* **Problem description**
Find the word "camera" in the listing. Copy out each line where it occurs.

* **Information provided**
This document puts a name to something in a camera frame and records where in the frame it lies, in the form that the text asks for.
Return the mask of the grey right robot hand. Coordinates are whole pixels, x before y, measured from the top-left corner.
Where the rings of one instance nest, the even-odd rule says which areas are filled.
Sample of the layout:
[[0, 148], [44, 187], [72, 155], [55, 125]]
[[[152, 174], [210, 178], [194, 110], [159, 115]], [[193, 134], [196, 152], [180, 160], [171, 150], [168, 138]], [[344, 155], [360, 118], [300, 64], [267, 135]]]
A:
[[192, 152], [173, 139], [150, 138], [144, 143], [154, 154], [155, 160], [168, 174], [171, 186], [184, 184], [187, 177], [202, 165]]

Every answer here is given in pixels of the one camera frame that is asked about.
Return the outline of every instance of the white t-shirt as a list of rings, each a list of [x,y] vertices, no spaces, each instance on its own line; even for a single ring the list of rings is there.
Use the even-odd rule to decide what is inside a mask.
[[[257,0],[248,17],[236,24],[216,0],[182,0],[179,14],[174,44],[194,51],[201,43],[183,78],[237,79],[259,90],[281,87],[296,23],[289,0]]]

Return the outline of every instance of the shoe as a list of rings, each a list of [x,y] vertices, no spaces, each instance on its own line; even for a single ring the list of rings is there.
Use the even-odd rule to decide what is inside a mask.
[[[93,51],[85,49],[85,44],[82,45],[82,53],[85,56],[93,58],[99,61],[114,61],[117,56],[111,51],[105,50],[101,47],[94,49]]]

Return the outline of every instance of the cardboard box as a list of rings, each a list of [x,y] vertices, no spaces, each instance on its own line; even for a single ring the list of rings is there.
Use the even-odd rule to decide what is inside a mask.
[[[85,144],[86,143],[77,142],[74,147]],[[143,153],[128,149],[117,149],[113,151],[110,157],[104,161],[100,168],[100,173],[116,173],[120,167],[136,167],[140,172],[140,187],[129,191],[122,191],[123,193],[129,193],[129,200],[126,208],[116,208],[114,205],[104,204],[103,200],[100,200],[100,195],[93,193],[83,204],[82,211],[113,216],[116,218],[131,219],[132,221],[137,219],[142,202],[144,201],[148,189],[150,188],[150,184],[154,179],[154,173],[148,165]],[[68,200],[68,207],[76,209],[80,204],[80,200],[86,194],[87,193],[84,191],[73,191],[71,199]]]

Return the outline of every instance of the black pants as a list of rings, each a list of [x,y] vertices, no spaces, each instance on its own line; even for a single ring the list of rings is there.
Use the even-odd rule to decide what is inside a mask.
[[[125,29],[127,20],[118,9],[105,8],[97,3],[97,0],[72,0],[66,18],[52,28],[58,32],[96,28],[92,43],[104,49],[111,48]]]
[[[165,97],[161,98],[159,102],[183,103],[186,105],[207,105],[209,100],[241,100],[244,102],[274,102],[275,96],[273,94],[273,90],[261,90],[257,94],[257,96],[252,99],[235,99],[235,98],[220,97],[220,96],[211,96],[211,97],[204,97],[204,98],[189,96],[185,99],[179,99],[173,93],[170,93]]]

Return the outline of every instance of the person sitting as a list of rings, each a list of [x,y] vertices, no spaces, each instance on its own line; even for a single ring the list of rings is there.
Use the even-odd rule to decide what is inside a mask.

* **Exercise output**
This document puts a name to something in a camera frame and records where in the frame it lies, in the form that the text asks for.
Every answer here is given in pixels of the one camera frame that is asked about.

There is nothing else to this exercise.